(Beginning of Recorded data)

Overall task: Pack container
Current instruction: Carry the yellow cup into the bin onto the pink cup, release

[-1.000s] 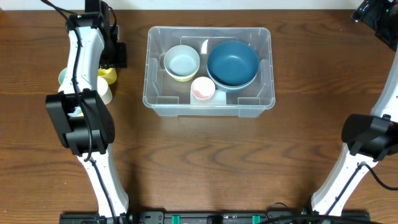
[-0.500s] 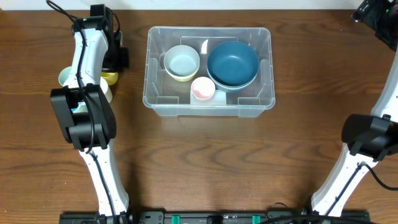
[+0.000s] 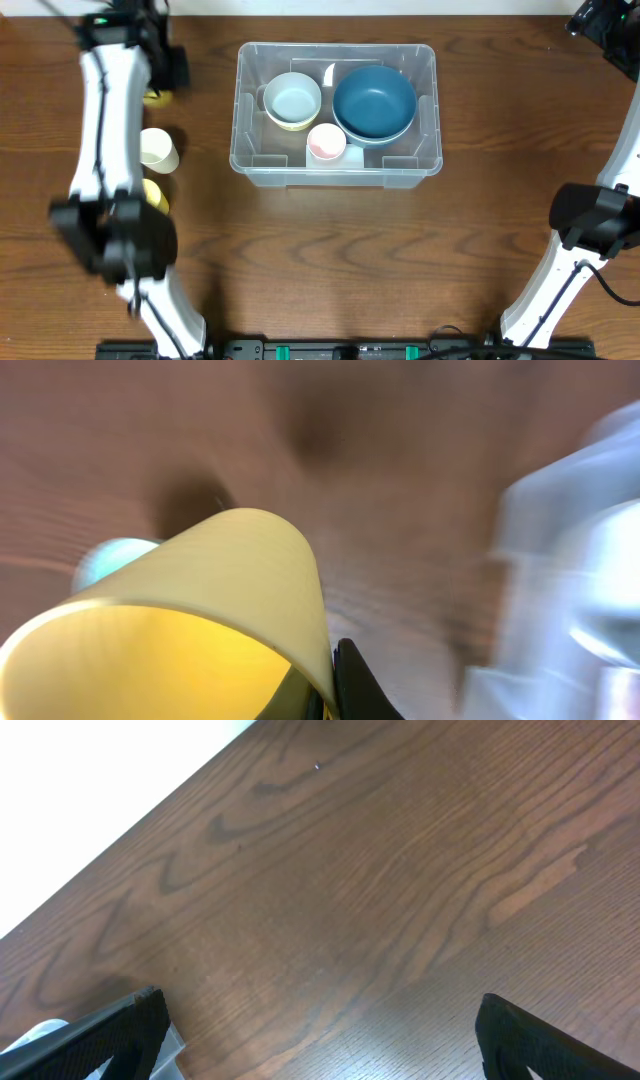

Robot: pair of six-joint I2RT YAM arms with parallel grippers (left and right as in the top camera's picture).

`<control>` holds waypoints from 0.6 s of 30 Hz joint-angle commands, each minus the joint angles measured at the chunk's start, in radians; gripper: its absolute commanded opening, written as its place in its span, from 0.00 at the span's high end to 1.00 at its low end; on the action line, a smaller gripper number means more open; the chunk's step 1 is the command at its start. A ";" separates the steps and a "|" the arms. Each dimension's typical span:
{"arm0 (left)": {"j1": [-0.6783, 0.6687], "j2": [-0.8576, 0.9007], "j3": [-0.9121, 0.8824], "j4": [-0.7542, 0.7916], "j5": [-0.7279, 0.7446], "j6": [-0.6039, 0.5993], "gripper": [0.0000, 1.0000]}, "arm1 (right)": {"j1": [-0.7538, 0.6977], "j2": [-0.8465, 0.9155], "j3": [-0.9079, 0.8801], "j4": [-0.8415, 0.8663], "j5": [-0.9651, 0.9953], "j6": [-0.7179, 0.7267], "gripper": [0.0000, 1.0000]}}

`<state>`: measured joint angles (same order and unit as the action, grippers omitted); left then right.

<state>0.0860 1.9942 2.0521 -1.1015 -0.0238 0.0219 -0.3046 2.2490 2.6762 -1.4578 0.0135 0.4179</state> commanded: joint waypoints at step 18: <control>-0.530 -0.179 0.016 0.021 0.109 -0.023 0.94 | -0.002 -0.036 0.002 -0.002 -0.003 0.015 0.01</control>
<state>-0.4152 1.7821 2.0727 -1.0706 0.0834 0.0032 -0.3046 2.2490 2.6762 -1.4578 0.0139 0.4179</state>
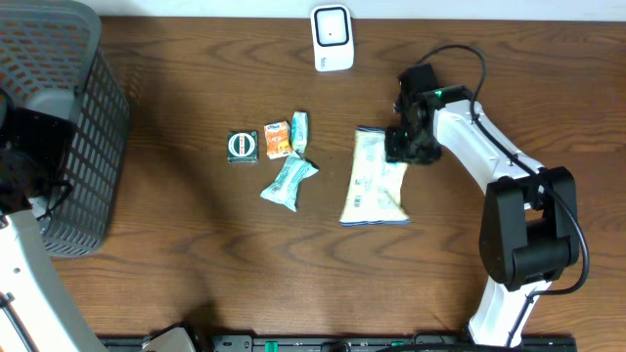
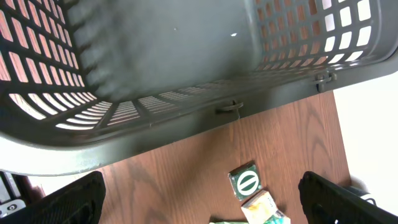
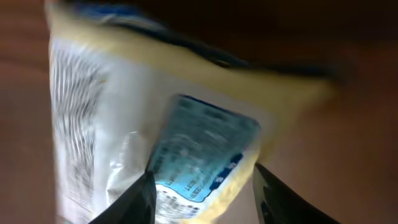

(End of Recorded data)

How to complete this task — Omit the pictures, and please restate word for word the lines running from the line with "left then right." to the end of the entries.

Result of the exercise —
`<state>`: measured joint angles (same order and unit as the action, grippers omitted); left then right.

<state>0.0860 1.9942 2.0521 -1.1015 -0.0238 0.0219 -0.3046 2.2490 2.6762 -1.4578 0.0135 0.4179</state> commanded: joint waypoints at step 18: <control>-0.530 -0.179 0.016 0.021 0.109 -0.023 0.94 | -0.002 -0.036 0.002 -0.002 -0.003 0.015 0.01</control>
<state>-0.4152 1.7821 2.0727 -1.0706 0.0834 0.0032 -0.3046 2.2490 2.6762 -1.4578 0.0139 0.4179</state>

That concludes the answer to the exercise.